Task prompt
Count every line in the following entries where the word "left" appears. Give the count alone.

Data excerpts
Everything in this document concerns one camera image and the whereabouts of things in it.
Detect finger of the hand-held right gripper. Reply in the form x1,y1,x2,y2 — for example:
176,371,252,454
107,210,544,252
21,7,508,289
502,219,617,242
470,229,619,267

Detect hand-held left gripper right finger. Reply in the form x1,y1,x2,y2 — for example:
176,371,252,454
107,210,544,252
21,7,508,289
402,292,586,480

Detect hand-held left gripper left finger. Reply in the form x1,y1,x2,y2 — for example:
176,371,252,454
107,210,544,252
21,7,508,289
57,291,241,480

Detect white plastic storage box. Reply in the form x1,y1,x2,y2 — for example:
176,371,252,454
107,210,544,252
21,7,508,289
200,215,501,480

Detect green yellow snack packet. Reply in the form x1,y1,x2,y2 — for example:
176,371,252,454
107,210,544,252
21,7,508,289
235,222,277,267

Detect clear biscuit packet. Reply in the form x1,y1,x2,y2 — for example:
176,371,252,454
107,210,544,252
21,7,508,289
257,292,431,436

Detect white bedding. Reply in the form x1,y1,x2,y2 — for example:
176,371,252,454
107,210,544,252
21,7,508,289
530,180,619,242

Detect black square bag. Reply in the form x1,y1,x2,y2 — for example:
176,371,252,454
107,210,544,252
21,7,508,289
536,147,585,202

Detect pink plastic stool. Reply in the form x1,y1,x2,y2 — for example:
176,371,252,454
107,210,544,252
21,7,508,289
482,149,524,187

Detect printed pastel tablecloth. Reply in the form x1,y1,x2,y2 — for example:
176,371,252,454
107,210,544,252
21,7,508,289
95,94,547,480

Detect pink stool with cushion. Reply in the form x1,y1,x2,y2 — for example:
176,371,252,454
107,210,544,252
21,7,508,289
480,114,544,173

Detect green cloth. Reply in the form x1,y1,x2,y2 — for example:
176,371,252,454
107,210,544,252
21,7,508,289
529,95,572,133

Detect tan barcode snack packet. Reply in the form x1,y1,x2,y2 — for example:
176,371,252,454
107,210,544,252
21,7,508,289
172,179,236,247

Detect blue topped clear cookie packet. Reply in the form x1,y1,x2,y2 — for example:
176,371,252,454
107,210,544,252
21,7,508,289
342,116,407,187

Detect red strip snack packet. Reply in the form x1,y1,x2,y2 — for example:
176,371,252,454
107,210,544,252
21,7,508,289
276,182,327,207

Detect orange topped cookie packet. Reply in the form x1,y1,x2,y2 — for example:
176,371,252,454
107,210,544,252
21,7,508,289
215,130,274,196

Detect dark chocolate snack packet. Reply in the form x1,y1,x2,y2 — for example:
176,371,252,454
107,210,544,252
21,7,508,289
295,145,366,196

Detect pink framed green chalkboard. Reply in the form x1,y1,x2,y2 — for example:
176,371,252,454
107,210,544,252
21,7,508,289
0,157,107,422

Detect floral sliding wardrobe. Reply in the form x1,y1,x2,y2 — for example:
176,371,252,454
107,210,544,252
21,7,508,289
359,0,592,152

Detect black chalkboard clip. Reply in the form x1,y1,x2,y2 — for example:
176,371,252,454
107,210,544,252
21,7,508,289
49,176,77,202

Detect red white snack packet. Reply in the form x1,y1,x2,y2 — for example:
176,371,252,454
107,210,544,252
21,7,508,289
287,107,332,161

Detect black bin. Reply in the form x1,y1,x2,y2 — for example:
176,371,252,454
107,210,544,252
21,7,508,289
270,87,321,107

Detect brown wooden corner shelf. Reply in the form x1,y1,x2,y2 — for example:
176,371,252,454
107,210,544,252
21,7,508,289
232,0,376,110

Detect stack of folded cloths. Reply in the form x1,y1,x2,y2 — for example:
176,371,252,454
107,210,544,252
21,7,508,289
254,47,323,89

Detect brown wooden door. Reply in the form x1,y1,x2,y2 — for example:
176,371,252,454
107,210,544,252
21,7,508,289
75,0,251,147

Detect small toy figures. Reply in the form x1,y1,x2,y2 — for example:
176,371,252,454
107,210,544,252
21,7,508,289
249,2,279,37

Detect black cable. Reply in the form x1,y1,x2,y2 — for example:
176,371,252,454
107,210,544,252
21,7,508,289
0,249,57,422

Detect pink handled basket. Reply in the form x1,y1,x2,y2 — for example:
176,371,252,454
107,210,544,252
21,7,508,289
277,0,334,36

Exercise response
2